**The task**
Locate the string "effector" in the listing below. Copy every line where it is found.
------------------------------
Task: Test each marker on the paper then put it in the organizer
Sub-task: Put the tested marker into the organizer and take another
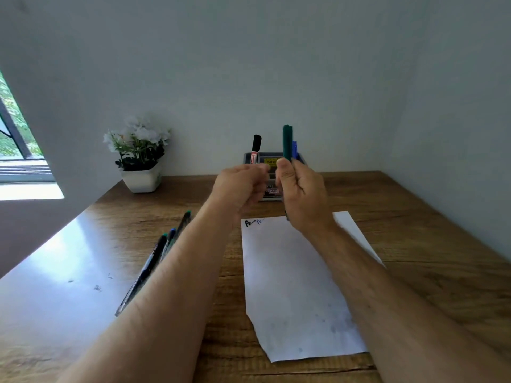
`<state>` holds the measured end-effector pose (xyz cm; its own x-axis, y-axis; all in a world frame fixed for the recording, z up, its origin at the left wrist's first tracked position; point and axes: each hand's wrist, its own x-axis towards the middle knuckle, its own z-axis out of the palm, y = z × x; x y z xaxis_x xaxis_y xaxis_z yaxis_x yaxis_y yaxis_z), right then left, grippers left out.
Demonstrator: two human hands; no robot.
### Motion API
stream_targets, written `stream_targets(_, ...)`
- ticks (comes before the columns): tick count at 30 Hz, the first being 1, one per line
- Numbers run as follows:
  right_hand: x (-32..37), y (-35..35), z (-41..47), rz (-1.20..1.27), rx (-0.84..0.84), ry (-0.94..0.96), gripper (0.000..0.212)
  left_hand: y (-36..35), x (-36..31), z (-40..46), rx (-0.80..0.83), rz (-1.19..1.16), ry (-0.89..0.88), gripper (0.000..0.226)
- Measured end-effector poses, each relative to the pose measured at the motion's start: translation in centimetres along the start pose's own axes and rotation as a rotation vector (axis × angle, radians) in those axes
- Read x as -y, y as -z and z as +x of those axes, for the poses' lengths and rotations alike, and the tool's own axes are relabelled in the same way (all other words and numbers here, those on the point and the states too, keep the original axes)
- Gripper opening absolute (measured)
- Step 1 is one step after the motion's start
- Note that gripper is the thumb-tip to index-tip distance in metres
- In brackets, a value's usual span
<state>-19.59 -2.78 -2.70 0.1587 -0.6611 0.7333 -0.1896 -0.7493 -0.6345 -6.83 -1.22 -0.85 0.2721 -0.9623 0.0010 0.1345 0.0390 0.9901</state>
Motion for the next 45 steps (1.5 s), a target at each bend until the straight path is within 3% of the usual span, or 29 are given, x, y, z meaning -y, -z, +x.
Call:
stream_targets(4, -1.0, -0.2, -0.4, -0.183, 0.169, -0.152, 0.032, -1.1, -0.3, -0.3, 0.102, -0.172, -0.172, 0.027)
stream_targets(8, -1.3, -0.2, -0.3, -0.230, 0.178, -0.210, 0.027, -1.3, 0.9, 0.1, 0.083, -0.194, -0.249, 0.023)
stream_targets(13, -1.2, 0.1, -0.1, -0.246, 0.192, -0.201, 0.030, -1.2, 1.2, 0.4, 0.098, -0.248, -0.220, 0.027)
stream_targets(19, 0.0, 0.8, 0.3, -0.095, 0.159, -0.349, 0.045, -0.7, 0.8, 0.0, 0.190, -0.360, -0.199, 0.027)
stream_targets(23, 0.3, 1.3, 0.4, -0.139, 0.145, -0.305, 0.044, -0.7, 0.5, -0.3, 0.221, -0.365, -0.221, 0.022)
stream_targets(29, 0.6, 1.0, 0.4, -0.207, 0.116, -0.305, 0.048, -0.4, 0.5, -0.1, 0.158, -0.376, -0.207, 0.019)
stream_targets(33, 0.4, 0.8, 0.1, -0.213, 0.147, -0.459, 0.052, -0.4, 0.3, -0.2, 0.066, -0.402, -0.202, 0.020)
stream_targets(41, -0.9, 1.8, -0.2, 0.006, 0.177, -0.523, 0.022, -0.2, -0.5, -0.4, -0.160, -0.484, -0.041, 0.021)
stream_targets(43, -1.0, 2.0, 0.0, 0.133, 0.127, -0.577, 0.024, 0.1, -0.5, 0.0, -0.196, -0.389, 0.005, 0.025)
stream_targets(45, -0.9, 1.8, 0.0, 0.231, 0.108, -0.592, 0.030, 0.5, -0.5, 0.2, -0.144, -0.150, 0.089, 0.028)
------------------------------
**Solution to this problem**
`<state>` holds the measured end-effector pose (xyz cm; its own x-axis, y-axis; all in a world frame fixed for the recording, z up, its origin at the left wrist's first tracked position; point and axes: each hand's wrist, its own x-axis towards the middle knuckle, its own z-axis out of the palm, y = z × x; x y z xaxis_x xaxis_y xaxis_z yaxis_x yaxis_y yaxis_z), right then left, grippers left out.
- Measured end-effector poses, each relative to the pose measured at the motion's start: translation in centimetres along the start pose's own axes and rotation as a rotation vector (axis × angle, radians) in those axes

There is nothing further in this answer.